### WHAT THIS TASK INVOLVES
Within the listing below, tally the lines where the word "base" appears, and answer with nothing but the tally.
☆ ☆ ☆ ☆
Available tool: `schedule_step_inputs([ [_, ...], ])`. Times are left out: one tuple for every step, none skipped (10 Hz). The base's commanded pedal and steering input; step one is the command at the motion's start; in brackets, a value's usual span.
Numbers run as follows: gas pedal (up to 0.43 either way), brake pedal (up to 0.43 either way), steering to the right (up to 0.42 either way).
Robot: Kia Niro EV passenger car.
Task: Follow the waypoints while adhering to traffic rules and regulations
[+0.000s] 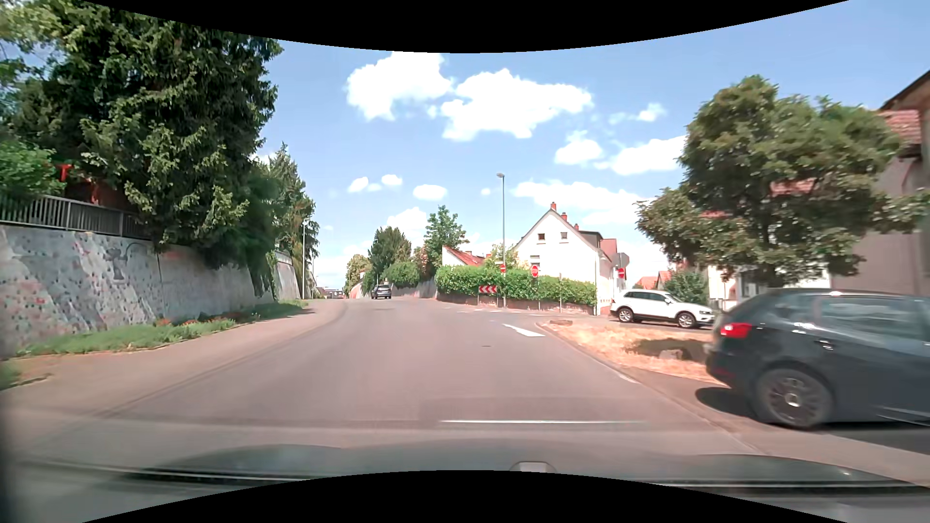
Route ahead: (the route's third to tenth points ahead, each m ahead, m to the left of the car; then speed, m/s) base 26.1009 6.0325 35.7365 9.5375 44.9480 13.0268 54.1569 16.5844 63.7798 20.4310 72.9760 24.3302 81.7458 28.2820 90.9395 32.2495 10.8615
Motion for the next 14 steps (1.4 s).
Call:
schedule_step_inputs([
  [0.067,0.0,-0.055],
  [0.067,0.0,-0.055],
  [0.067,0.0,-0.055],
  [0.067,0.0,-0.055],
  [0.067,0.0,-0.055],
  [0.067,0.0,-0.055],
  [0.067,0.0,-0.055],
  [0.067,0.0,-0.055],
  [0.067,0.0,-0.055],
  [0.079,0.0,-0.055],
  [0.079,0.0,-0.055],
  [0.079,0.0,-0.055],
  [0.079,0.0,-0.055],
  [0.079,0.0,-0.055],
])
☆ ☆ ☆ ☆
### OUTPUT OF THE EXERCISE
2